• [Requirement]: In the records below, find the line with "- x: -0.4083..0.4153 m" and the line with "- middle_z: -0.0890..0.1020"; return exactly those lines and every line between them.
────────────────
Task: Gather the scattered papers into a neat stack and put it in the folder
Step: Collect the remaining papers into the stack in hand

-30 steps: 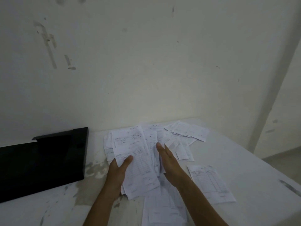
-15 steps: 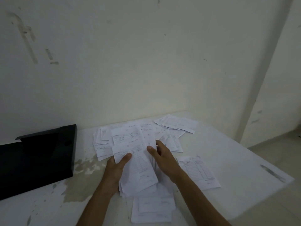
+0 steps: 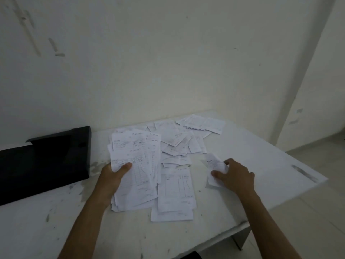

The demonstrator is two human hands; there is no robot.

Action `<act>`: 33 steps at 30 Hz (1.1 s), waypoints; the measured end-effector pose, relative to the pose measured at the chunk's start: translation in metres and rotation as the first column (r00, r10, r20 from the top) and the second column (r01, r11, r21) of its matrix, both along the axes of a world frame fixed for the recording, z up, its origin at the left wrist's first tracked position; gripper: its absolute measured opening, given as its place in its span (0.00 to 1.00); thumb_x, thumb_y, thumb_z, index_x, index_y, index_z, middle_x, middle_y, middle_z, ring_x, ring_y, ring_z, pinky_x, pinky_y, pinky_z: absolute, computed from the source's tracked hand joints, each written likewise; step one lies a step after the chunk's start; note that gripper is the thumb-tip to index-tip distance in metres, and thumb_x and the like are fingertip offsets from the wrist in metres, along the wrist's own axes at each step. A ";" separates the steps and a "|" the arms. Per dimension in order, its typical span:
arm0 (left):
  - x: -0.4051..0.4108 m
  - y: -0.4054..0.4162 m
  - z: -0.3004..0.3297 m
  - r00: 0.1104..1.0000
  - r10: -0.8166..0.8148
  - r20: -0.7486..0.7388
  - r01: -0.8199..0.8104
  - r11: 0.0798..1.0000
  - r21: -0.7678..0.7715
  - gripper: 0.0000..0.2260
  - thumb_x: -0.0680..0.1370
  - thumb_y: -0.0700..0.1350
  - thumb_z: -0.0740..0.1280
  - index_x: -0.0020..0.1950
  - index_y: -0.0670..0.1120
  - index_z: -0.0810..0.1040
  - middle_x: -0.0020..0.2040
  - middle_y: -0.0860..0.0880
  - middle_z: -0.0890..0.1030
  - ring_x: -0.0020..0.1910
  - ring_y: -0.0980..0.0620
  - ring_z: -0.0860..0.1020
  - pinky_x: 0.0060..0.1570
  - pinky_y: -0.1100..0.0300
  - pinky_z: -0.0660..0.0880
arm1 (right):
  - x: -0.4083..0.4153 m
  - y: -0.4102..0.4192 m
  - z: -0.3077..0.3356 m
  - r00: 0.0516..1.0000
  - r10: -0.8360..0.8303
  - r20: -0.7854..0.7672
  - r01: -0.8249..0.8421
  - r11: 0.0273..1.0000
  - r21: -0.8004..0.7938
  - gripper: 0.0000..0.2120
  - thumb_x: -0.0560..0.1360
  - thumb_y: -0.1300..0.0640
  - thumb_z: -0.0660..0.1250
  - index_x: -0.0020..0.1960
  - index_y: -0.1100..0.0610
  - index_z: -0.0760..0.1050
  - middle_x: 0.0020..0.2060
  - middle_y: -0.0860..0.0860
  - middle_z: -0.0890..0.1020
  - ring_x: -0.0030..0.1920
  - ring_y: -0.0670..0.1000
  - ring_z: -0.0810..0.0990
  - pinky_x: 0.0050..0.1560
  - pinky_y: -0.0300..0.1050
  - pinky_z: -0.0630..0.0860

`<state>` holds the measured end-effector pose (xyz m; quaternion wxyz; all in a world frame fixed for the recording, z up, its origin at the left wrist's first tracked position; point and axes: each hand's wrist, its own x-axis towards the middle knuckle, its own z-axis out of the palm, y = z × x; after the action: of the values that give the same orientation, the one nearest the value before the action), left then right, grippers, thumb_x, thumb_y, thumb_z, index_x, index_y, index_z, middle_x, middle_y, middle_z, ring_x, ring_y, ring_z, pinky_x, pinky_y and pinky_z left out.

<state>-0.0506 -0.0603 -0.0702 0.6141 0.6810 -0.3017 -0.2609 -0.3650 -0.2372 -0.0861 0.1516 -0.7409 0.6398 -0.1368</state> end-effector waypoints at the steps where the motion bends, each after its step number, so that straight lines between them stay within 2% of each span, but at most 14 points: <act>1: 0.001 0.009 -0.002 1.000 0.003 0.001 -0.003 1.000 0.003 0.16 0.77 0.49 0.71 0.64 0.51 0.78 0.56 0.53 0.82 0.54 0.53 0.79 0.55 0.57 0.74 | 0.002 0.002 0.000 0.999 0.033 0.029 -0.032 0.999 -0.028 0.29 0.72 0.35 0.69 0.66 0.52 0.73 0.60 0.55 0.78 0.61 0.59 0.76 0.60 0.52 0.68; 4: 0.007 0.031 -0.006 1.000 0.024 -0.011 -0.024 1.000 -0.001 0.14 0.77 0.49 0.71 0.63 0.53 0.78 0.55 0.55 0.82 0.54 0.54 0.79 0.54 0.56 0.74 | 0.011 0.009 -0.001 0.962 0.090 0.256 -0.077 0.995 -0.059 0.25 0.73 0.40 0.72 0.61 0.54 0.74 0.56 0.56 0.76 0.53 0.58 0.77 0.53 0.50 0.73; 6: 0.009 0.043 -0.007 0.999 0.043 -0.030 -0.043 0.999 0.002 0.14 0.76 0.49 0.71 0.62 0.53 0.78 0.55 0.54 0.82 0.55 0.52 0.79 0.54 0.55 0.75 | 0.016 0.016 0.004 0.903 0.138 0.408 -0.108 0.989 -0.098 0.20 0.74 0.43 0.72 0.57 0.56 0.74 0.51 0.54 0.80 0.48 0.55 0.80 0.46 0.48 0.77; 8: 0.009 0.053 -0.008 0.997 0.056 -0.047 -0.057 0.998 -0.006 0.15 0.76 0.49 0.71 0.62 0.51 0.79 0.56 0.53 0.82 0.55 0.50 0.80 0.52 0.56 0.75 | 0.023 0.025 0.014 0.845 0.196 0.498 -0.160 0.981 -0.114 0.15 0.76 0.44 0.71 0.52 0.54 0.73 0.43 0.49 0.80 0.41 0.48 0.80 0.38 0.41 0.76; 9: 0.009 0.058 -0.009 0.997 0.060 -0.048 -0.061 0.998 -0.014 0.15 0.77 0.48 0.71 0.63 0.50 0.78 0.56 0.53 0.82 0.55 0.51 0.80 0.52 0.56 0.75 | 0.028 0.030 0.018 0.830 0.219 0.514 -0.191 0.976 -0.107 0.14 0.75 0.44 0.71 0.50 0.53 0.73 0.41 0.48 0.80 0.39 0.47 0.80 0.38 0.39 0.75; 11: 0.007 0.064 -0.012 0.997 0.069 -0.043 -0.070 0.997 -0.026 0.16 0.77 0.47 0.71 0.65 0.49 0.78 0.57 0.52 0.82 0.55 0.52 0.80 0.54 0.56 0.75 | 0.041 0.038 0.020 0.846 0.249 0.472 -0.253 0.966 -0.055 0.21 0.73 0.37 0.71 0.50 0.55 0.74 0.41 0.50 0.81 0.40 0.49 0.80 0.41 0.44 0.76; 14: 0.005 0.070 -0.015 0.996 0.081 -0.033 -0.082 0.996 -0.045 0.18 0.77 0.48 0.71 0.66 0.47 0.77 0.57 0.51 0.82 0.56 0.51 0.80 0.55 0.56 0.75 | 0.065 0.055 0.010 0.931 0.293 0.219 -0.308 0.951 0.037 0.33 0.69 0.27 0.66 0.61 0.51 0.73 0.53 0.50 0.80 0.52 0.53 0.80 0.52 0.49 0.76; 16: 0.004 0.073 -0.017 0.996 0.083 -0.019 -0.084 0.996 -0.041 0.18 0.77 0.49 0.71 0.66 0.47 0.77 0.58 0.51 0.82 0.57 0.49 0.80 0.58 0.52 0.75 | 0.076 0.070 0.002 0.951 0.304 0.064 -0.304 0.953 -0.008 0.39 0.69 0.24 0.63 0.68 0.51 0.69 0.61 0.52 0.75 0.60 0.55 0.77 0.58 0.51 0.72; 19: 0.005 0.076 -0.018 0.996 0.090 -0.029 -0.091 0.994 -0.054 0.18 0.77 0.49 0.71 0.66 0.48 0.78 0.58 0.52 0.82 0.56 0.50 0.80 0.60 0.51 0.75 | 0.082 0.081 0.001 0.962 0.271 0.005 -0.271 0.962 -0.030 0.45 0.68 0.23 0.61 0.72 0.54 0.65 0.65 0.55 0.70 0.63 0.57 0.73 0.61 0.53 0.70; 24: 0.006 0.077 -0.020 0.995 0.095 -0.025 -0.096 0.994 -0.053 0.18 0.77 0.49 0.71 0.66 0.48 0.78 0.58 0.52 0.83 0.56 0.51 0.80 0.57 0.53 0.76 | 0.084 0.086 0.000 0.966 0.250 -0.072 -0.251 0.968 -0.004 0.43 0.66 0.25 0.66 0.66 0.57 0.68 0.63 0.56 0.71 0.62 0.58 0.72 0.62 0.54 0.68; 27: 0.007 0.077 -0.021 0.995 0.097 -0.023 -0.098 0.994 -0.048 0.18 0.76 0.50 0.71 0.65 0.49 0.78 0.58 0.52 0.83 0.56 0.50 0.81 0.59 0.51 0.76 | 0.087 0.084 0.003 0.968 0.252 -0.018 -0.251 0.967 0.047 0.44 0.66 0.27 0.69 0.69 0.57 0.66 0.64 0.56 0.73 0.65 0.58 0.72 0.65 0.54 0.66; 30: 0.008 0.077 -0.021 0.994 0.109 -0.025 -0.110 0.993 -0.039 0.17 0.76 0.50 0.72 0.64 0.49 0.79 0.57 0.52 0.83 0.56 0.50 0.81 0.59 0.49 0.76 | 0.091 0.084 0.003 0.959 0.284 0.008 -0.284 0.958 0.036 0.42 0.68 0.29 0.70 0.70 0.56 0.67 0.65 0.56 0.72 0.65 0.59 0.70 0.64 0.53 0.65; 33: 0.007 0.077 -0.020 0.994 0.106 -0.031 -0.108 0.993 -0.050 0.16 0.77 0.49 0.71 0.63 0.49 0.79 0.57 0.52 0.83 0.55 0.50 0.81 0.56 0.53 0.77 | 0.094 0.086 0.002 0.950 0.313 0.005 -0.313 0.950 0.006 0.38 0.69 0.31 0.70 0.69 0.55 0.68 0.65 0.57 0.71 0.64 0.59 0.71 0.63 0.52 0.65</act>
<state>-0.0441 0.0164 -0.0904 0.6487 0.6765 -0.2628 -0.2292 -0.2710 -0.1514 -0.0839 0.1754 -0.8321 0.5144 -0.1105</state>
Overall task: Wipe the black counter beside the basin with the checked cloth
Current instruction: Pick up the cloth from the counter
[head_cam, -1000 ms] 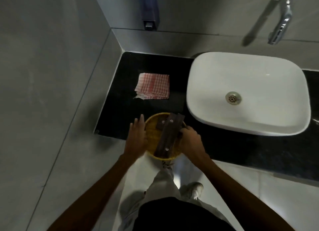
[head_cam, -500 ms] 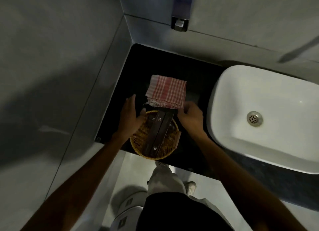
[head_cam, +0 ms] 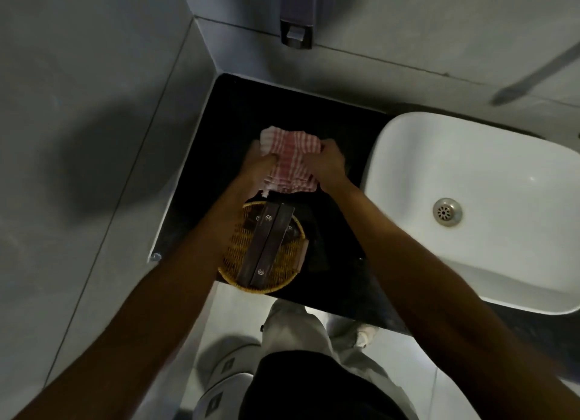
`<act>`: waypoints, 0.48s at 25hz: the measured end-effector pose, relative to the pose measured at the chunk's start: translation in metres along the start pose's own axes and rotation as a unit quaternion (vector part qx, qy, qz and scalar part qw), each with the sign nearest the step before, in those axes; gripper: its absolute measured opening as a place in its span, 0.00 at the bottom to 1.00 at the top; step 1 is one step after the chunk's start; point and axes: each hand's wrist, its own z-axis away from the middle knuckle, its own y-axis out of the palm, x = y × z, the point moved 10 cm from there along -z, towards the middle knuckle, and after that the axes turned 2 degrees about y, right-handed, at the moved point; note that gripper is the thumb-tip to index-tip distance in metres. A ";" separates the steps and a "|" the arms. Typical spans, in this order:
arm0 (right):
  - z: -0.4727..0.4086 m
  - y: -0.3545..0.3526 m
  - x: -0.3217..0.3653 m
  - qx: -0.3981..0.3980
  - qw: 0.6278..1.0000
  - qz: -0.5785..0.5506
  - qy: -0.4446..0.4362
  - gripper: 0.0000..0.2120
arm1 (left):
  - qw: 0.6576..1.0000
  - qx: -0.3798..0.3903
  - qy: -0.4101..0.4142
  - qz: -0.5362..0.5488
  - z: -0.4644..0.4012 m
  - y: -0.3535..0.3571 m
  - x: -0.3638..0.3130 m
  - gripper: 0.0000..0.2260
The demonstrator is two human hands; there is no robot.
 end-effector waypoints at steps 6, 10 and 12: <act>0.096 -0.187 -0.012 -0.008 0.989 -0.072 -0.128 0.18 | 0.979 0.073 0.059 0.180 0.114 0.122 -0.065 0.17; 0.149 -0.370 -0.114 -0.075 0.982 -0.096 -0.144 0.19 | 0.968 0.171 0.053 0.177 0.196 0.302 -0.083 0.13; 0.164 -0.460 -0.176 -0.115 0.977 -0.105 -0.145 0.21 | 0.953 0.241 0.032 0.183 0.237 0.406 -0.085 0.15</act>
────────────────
• [Answer to this exercise]:
  - x: -0.4083..0.4153 m
  - y: -0.4102..0.4192 m
  - z: -0.3077..0.3356 m
  - r00: 0.0516..1.0000
  - r10: -0.8360..0.8303
  - r20: -0.7854..0.7672
  - r01: -0.8249..0.8421
  - r11: 0.0273..1.0000
  - r21: -0.8004..0.7938
  - gripper: 0.0000..0.2120
  - thumb_x: -0.0560..0.1360
  - thumb_y: -0.1300..0.0640
  - thumb_z: -0.0660..0.1250
  - index_x: -0.0020..0.1960
  - index_y: -0.1100..0.0610
  - index_z: -0.0760..0.1050
  - middle_x: 0.0020..0.2060
  - middle_y: -0.0860..0.0860
  - middle_z: -0.0890..0.1020

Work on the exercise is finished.